### Prompt:
Could you state how many lines of the material hold "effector"? Include nothing beyond the number.

### Input for this task:
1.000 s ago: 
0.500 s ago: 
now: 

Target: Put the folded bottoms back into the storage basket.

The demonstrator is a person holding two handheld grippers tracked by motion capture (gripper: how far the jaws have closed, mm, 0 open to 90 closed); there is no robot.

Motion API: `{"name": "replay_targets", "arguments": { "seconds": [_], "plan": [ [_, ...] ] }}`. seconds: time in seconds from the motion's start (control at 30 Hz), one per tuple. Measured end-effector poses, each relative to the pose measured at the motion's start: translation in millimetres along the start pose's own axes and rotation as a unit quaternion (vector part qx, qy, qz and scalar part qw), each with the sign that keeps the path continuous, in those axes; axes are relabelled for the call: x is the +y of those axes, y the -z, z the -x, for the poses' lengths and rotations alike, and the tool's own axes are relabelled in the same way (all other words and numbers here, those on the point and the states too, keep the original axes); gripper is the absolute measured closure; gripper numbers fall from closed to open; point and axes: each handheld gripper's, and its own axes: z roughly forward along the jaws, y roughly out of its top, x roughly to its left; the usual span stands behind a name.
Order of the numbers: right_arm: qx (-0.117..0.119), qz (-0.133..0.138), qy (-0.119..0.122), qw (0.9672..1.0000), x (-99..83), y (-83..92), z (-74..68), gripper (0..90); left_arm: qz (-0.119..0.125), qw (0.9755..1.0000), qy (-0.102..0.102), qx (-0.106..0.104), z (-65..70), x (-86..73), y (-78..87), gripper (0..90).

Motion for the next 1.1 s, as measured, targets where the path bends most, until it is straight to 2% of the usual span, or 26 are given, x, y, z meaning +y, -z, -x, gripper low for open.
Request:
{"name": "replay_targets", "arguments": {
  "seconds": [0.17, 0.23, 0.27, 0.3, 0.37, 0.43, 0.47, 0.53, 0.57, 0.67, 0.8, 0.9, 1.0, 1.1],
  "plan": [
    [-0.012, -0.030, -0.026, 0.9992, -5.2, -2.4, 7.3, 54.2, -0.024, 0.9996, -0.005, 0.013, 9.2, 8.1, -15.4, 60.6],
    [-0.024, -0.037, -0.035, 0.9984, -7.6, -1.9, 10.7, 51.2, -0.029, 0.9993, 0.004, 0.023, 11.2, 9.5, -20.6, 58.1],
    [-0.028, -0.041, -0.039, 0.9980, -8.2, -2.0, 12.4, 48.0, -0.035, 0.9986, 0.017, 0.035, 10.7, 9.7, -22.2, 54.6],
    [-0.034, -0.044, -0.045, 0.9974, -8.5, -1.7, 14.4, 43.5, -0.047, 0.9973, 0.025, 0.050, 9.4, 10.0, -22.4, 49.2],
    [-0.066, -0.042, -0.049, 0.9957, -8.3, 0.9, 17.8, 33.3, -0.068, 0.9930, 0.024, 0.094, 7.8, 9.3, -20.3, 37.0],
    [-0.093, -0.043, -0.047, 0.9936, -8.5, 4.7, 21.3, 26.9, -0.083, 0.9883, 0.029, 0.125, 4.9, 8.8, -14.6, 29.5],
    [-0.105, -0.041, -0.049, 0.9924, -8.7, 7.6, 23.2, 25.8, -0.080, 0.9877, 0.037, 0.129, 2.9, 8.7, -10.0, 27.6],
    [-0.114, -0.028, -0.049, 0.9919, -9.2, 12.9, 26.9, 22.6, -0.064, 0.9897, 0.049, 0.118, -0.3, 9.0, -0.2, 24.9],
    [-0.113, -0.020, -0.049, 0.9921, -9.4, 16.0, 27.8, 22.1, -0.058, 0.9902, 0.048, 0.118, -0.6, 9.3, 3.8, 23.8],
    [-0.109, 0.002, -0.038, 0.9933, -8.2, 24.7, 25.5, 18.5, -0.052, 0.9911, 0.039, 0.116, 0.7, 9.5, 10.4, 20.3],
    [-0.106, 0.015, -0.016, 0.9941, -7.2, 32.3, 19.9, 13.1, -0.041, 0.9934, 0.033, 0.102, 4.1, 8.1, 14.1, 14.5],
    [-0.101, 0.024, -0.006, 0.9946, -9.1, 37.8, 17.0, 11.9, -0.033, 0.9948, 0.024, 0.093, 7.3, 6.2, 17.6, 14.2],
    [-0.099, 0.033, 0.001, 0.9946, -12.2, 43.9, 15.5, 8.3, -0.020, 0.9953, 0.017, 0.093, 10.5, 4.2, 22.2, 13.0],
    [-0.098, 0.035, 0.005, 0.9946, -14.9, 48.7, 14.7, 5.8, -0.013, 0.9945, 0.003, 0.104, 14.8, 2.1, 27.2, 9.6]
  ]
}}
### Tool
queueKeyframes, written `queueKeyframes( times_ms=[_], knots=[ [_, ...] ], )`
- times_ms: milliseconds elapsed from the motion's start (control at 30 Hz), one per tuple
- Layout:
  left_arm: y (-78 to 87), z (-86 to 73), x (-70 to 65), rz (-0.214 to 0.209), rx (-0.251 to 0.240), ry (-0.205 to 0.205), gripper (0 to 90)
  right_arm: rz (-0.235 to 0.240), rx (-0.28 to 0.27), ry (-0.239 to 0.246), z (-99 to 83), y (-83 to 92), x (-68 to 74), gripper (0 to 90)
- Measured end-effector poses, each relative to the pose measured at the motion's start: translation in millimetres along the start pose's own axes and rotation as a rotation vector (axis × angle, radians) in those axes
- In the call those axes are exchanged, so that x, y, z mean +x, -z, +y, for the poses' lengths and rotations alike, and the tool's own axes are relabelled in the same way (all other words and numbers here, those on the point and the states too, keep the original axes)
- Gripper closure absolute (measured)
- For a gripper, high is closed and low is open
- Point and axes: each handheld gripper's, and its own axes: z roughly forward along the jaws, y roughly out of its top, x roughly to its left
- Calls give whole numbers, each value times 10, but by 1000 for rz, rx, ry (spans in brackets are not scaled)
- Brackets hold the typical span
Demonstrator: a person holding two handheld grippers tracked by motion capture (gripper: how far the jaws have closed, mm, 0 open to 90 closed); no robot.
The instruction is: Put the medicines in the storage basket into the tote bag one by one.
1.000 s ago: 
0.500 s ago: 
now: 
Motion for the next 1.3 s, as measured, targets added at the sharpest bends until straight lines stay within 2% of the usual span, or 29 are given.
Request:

### Task solution:
2